HIP: Enable Matrix cores for MMQ Kernels, Enable stream-K for CDNA 3 #14624

deepsek · 2025-07-10T18:31:04Z

Added Matrix cores support (MFMA instructions) for MMQ kernels.
Enable stream-K for CDNA3 to work with MMQ kernels.
Removed usage of WARP_SIZE hardcoded constant in MMQ kernels.
NOTE: Thoughts on removing all uses of hardcoded const specific to only NVIDIA (like WARP_SIZE) in order to support other GPUs?

@JohannesGaessler @ggerganov
P.S. I am part of an AMD team actively working on enabling AMD feature set on llama.cpp. We would like to get on call to discuss some future PR plans for additional backends, flash attention changes, etc.

EDIT:
Update to add some performance charts for DeepSeekV3 model.

Upstream vs ROCm Fork Development

MI300X vs H100 Throughput Test

JohannesGaessler · 2025-07-10T18:47:19Z

I would be happy to get on a call with you to discuss AMD hardware support, my email address can be found on my Github page.

ggerganov · 2025-07-11T07:48:35Z

P.S. I am part of an AMD team actively working on enabling AMD feature set on llama.cpp.
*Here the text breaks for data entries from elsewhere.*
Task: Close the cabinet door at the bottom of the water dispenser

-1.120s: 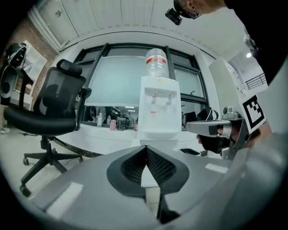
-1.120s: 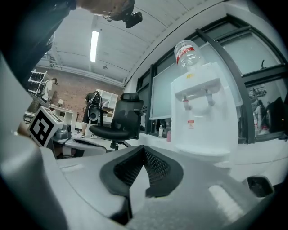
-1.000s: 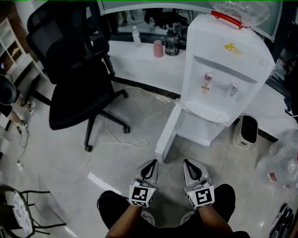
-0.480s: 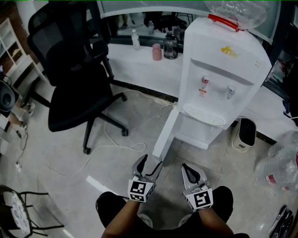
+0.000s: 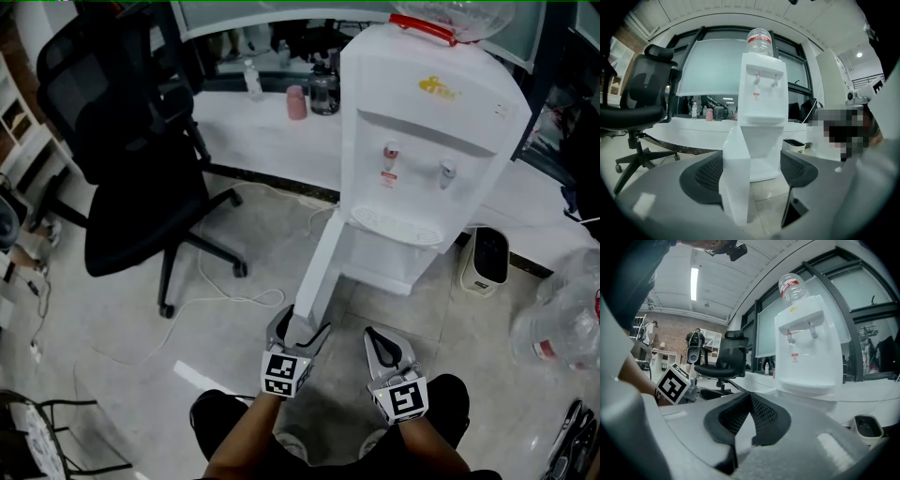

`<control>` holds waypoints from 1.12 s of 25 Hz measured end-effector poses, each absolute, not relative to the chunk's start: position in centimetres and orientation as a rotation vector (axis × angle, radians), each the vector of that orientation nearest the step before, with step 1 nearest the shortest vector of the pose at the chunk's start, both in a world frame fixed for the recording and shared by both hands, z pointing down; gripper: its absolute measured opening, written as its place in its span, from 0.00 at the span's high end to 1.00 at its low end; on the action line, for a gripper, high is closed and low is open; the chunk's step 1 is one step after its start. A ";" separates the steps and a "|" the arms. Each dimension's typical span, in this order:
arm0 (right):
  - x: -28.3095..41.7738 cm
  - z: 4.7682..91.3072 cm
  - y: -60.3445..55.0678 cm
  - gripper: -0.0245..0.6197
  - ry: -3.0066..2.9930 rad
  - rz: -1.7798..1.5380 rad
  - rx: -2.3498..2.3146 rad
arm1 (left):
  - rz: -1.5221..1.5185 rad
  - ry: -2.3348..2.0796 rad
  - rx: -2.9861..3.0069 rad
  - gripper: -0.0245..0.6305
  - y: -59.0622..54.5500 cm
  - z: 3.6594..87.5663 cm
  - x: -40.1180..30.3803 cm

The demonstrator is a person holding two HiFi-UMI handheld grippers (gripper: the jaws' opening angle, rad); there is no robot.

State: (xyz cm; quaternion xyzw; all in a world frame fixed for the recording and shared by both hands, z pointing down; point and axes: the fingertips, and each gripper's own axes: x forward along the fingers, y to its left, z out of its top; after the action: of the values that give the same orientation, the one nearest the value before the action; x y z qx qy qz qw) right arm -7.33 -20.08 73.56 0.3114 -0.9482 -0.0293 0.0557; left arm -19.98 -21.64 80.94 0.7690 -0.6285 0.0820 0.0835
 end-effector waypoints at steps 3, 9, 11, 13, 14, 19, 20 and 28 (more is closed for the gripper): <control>-7.0 73.5 -20.2 0.95 -2.872 -0.079 0.953 | 0.254 -1.888 2.290 0.35 -21.8 81.0 -20.1; -6.7 72.7 -21.0 0.95 -2.856 -0.192 0.916 | 0.304 -1.866 2.331 0.34 -21.6 81.0 -19.0; -7.0 72.5 -21.5 0.95 -2.860 -0.226 0.881 | 0.307 -1.850 2.351 0.35 -21.5 81.0 -18.4; -7.0 72.1 -22.1 0.95 -2.846 -0.275 0.861 | 0.304 -1.828 2.370 0.35 -21.4 81.1 -17.5; -7.0 71.8 -22.3 0.95 -2.829 -0.311 0.853 | 0.301 -1.819 2.377 0.35 -21.4 81.1 -17.1; -6.3 71.9 -22.8 0.95 -2.799 -0.355 0.888 | 0.228 -1.761 2.401 0.37 -21.3 80.8 -15.3; -6.1 72.1 -22.8 0.95 -2.801 -0.337 0.905 | 0.212 -1.748 2.407 0.37 -21.3 80.7 -14.9; -3.0 73.8 -23.7 0.95 -2.790 -0.207 1.040 | 0.220 -1.679 2.483 0.37 -21.7 80.8 -12.0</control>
State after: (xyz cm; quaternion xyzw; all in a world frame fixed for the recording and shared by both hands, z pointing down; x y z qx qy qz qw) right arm -2.95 -23.66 73.79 0.3473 -0.9319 -0.0691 0.0783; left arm -12.04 -21.65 80.79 0.8243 -0.5573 0.0730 0.0680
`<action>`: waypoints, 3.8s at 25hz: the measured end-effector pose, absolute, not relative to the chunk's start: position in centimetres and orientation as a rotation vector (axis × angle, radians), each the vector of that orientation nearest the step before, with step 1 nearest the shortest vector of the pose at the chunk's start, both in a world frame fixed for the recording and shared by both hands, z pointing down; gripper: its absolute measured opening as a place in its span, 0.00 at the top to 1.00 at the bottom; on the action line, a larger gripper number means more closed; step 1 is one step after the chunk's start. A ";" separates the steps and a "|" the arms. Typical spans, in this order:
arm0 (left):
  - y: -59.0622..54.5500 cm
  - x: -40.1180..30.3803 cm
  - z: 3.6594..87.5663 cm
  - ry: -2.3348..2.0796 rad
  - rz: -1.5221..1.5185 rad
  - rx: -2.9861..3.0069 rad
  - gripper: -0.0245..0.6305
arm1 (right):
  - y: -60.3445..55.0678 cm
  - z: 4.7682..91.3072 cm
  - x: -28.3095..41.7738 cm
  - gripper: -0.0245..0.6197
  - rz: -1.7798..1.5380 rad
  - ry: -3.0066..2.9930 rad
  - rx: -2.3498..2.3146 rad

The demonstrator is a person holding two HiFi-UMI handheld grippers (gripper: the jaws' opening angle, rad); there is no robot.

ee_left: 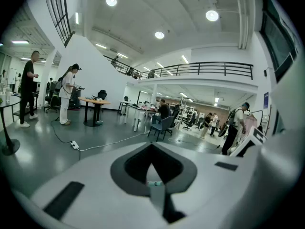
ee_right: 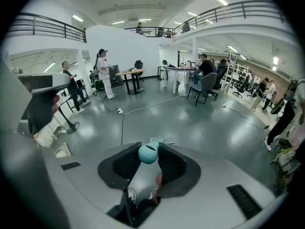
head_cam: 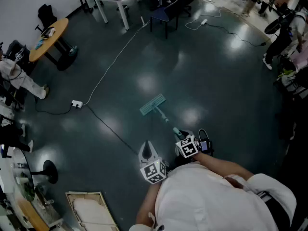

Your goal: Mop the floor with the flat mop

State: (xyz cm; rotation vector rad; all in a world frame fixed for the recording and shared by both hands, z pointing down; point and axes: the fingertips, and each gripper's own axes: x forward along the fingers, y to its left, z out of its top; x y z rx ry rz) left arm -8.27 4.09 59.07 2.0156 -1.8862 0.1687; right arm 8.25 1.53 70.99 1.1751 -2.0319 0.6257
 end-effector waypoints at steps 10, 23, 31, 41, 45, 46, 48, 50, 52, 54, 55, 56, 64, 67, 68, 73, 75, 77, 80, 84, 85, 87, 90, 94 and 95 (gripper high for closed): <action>3.9 -6.9 59.5 -1.869 0.177 2.033 0.95 | 1.1 70.4 8.7 0.78 0.612 -2.045 1.179; 2.1 -7.4 62.6 -1.814 0.230 1.955 0.95 | 0.1 69.7 7.7 0.78 0.561 -2.088 1.227; -1.8 -6.9 61.6 -1.847 0.218 1.913 0.95 | -5.3 71.4 6.2 0.78 0.552 -2.106 1.220; -5.2 -9.4 60.7 -1.955 0.176 1.818 0.95 | -19.7 74.2 0.2 0.79 0.513 -2.148 1.246; -5.0 -11.5 61.2 -1.989 0.184 1.762 0.95 | -24.6 76.5 -2.3 0.79 0.508 -2.123 1.246; -4.7 -11.9 61.3 -1.996 0.188 1.755 0.95 | -25.3 76.8 -2.7 0.79 0.504 -2.124 1.248; -4.2 -12.8 61.4 -2.004 0.196 1.752 0.95 | -26.2 76.6 -3.3 0.79 0.491 -2.137 1.254; -4.1 -13.8 61.4 -2.013 0.209 1.764 0.95 | -26.3 75.8 -3.5 0.79 0.489 -2.150 1.260; -3.7 -14.7 61.3 -2.024 0.222 1.777 0.95 | -25.0 74.6 -3.0 0.79 0.505 -2.157 1.264; -2.9 -15.3 61.2 -2.020 0.216 1.783 0.95 | -22.1 72.9 -1.6 0.79 0.520 -2.164 1.257; -2.5 -15.4 61.2 -2.014 0.207 1.786 0.95 | -20.3 71.8 -0.6 0.79 0.522 -2.168 1.251; -2.2 -15.4 61.1 -2.008 0.195 1.789 0.95 | -18.3 70.8 0.6 0.79 0.520 -2.173 1.243; -2.0 -13.6 59.8 -1.931 0.121 1.881 0.95 | -2.6 66.4 7.4 0.79 0.521 -2.167 1.139; -2.2 -12.6 59.7 -1.911 0.119 1.893 0.95 | -0.5 66.9 7.4 0.79 0.490 -2.189 1.134; -2.3 -12.5 59.5 -1.906 0.118 1.894 0.95 | -0.6 66.7 6.8 0.79 0.470 -2.206 1.131; -2.0 -11.9 59.3 -1.913 0.122 1.867 0.95 | -3.7 70.2 4.0 0.79 0.444 -2.231 1.105; -1.6 -11.7 59.4 -1.931 0.134 1.847 0.95 | -6.6 72.2 2.8 0.79 0.443 -2.223 1.122; -1.6 -12.0 58.9 -1.955 0.146 1.820 0.95 | -10.7 73.2 0.6 0.79 0.450 -2.213 1.139; -0.8 -12.5 58.5 -1.970 0.164 1.773 0.95 | -16.6 75.9 -2.8 0.79 0.480 -2.167 1.146; 2.0 -14.9 59.5 -2.008 0.193 1.728 0.95 | -21.1 79.3 -7.0 0.79 0.475 -2.128 1.150; 2.6 -15.4 59.8 -2.020 0.202 1.725 0.95 | -21.8 79.4 -7.6 0.79 0.467 -2.131 1.156; 3.0 -16.2 60.3 -2.037 0.209 1.722 0.95 | -22.6 78.8 -8.2 0.79 0.449 -2.145 1.160; 2.6 -16.1 61.4 -2.033 0.194 1.726 0.95 | -21.4 77.3 -7.3 0.79 0.419 -2.163 1.149; 1.7 -14.7 61.9 -1.990 0.164 1.778 0.95 | -15.5 74.4 -4.2 0.79 0.428 -2.165 1.101; 1.5 -14.4 61.5 -1.982 0.157 1.799 0.95 | -13.7 73.1 -3.2 0.79 0.436 -2.166 1.086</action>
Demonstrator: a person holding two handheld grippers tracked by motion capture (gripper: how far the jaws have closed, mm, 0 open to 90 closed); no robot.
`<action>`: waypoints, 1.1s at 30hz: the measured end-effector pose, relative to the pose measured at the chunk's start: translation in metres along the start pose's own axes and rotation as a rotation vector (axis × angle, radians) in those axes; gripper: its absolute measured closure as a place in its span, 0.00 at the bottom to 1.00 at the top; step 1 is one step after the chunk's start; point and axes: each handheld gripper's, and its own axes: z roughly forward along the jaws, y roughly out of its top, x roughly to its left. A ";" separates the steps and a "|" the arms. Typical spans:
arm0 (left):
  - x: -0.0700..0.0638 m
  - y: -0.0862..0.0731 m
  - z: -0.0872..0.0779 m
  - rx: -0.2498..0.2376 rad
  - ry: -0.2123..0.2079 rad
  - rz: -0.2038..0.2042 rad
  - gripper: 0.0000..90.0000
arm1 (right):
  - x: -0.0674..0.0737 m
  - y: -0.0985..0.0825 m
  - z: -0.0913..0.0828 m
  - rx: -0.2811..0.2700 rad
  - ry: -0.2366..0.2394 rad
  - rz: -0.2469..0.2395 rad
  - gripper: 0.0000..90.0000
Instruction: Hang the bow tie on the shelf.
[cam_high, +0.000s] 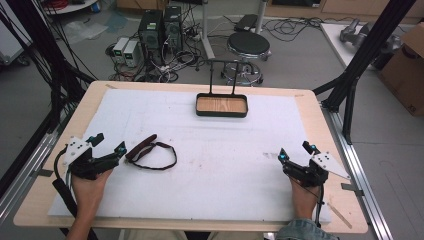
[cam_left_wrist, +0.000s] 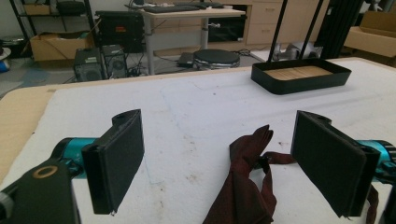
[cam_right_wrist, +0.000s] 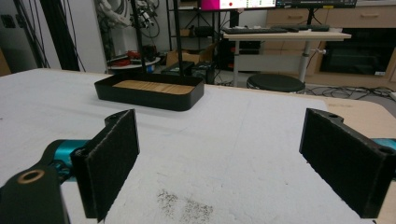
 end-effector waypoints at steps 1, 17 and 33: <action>0.000 0.000 0.000 -0.001 -0.001 -0.001 0.20 | 0.000 0.000 0.000 0.001 0.001 0.003 0.12; -0.001 0.000 0.003 0.012 -0.008 0.003 0.20 | 0.002 0.000 0.001 0.013 0.010 -0.002 0.12; 0.000 -0.001 0.008 0.013 -0.027 -0.005 0.21 | 0.002 0.000 0.001 0.014 0.012 -0.012 0.12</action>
We would like to get on call to discuss some future PR plans for additional backends, flash attention changes, etc.

@deepsek Thanks for the contribution and for reaching out. On topics related to the CUDA backend, @JohannesGaessler is the best person to consult with. For additional backends, @slaren can provide guidelines and advice. I'll be happy to provide input on any matters as well.

I am also available for call - feel free to contact me.

Dampfinchen · 2025-07-11T12:18:25Z

Very nice to see the initiative. I assume improvements made for CDNA will also swap into the consumer side next year when UDNA releases. So this is exciting news for the future of AMD products!

IMbackK · 2025-07-12T21:21:30Z

This certainly is good news

JohannesGaessler · 2025-07-12T21:51:15Z

Sorry, I wanted to ask: @IMbackK since you've been working on AMD support, are you interested in joining the discussion?

IMbackK · 2025-07-14T16:44:52Z

Sorry, I wanted to ask: @IMbackK since you've been working on AMD support, are you interested in joining the discussion?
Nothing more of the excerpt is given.